**Problem requirements**
For the material below, return exactly the lines starting at the line containing "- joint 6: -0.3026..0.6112" and ending at the line containing "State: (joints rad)", both ends included, and no others.

**Information shown**
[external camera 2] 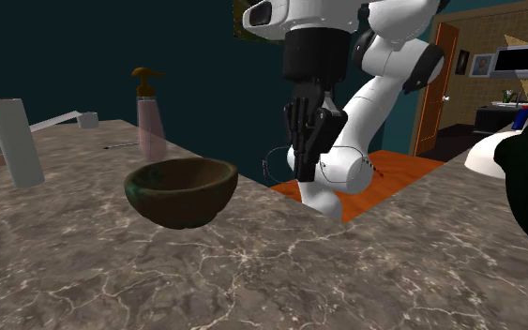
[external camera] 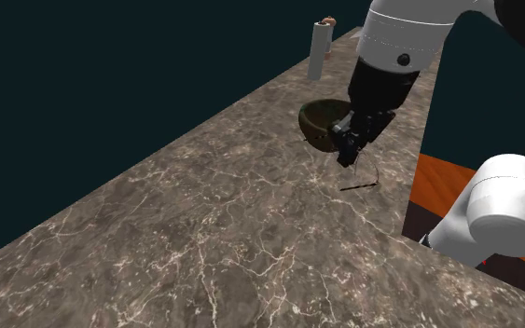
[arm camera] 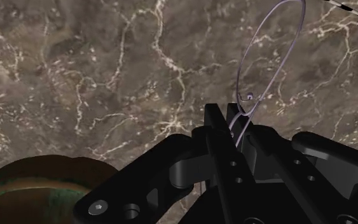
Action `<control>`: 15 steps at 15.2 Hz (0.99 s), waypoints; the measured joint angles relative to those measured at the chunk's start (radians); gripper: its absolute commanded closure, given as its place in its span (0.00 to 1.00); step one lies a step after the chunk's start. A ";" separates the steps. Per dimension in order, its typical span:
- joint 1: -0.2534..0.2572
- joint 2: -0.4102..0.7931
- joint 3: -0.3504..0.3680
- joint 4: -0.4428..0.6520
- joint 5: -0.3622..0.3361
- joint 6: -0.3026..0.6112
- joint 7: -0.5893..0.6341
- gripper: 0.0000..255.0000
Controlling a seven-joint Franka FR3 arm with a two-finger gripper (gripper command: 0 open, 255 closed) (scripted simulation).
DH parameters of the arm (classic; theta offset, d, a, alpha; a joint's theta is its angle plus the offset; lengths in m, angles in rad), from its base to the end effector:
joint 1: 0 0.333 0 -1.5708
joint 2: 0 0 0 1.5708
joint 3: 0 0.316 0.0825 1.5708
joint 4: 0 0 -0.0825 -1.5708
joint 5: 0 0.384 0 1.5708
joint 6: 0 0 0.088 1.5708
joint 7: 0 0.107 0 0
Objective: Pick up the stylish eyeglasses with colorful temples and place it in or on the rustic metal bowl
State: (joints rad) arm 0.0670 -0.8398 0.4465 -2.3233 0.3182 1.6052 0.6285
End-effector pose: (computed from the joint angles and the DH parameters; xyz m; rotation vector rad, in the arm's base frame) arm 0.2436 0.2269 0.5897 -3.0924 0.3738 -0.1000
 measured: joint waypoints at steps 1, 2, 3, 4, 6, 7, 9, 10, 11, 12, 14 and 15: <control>-0.001 0.003 -0.002 0.014 -0.002 -0.011 0.002 1.00; -0.004 0.009 -0.003 0.031 -0.005 -0.021 0.004 1.00; -0.005 0.012 -0.007 0.045 -0.009 -0.033 0.004 1.00; -0.009 0.022 -0.009 0.065 -0.012 -0.042 0.005 1.00; -0.011 0.028 -0.014 0.097 -0.017 -0.069 0.009 1.00; -0.012 0.033 -0.016 0.113 -0.020 -0.081 0.009 1.00; -0.015 0.039 -0.021 0.139 -0.025 -0.100 0.011 1.00; -0.018 0.041 -0.032 0.141 -0.032 -0.103 0.000 1.00; -0.022 0.042 -0.049 0.138 -0.043 -0.103 -0.018 1.00; -0.027 0.044 -0.067 0.132 -0.054 -0.100 -0.039 1.00; -0.038 0.050 -0.105 0.124 -0.079 -0.094 -0.081 1.00; -0.046 0.057 -0.127 0.122 -0.095 -0.089 -0.107 1.00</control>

**Task output**
- joint 6: -0.3026..0.6112
- joint 7: -0.5893..0.6341
- gripper: 0.0000..255.0000
Controlling a seven-joint Franka FR3 arm with a two-finger gripper (gripper command: 0 open, 255 closed) (scripted simulation).
DH parameters of the arm (classic; theta offset, d, a, alpha; a joint's theta is its angle plus the offset; lengths in m, angles in rad), from its base to the end effector:
joint 1: 0 0.333 0 -1.5708
joint 2: 0 0 0 1.5708
joint 3: 0 0.316 0.0825 1.5708
joint 4: 0 0 -0.0825 -1.5708
joint 5: 0 0.384 0 1.5708
joint 6: 0 0 0.088 1.5708
joint 7: 0 0.107 0 0
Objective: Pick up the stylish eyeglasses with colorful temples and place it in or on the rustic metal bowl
State: (joints rad) arm 0.0670 -0.8398 0.4465 -2.3233 0.3182 1.6052 0.6285

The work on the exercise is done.